Other tests include an endoscopy, wherein a long tube with a tiny camera goes through your mouth and down your throat to explore your small intestine. The camera will guide your doctor as he/she takes a tissue sample to see if the villi are intact. Another option is a “capsule” endoscopy which eliminates the long tube. Instead, you swallow a capsule that contains a tiny camera that takes pictures of your intestines.
For years, people with wheat allergy were told to simply avoid wheat. This proved tricky, though, as wheat can lurk in some strange places (think hot dogs, ice cream, and potato chips). Also, people found that when they gave up wheat-containing ingredients, they often missed out on many important vitamins and minerals in the process.
A relatively new option is sublingual immunotherapy, which works a bit like allergy shots. With allergy shots, the body is consistently exposed to small quantities of allergens (such as pollens) and the body learns to make peace with them over time.

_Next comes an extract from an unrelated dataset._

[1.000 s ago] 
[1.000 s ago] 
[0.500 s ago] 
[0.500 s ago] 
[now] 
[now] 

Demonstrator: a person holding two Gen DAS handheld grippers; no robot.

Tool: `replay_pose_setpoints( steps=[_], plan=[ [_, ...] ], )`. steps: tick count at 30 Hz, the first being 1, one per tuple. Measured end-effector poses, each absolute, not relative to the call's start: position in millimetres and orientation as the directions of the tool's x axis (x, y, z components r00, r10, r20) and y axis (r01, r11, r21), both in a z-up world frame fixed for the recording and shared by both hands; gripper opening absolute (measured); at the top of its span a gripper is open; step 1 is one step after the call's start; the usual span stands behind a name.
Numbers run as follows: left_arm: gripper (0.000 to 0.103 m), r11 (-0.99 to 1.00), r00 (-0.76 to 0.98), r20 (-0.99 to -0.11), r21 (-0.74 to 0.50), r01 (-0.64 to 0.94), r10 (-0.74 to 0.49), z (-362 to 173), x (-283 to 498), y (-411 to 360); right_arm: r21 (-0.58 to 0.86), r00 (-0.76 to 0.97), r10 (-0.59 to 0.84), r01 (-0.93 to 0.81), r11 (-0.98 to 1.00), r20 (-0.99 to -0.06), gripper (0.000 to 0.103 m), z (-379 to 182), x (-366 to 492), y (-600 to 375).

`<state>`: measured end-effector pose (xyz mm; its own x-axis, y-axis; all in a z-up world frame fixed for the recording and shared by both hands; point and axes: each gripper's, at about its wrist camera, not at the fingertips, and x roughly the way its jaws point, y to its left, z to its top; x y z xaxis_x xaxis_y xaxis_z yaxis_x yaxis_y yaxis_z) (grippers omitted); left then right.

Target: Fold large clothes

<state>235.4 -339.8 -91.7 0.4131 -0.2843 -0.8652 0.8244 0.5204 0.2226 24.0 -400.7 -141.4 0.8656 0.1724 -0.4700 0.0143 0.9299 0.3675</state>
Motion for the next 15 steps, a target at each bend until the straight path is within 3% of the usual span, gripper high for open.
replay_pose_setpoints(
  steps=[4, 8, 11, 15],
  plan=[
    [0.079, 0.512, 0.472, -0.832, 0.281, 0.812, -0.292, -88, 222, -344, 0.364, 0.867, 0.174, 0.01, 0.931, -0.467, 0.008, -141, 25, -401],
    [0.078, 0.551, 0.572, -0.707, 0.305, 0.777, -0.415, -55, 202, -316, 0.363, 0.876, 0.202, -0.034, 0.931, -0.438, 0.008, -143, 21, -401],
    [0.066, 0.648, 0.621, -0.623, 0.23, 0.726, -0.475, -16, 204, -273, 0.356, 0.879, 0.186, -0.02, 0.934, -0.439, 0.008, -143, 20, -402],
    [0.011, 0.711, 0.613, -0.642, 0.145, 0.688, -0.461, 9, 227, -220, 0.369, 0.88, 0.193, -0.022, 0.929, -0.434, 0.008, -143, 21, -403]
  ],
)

An alternative to taking the antigen through shots is to take it under the tongue, where it absorbs into the bloodstream through specialized cells in the mouth. This works for environmental allergies, and it has also proven successful (and safer than shots) when it comes to food allergies.
To find out more about sublingual immunotherapy for wheat allergy treatment, talk to your doctor.
Gluten intolerance/celiac disease
We recommend that all patients start with a food allergy test as this is a simple way to rule out the effects of allergies. Interestingly, I have treated some patients with diagnosed celiac disease through the AllergyEasy sublingual immunotherapy program and seen great results, so there may be some crossover there that is not fully explored.
Beyond that, there is no established treatment for gluten intolerance or celiac disease. If allergy treatment is unsuccessful, your best bet is to adhere strictly to a gluten-free diet. Fortunately, it’s a good day and age for this. There are a lot of gluten-free alternatives on the market, and they’ve improved dramatically in texture and taste over the years.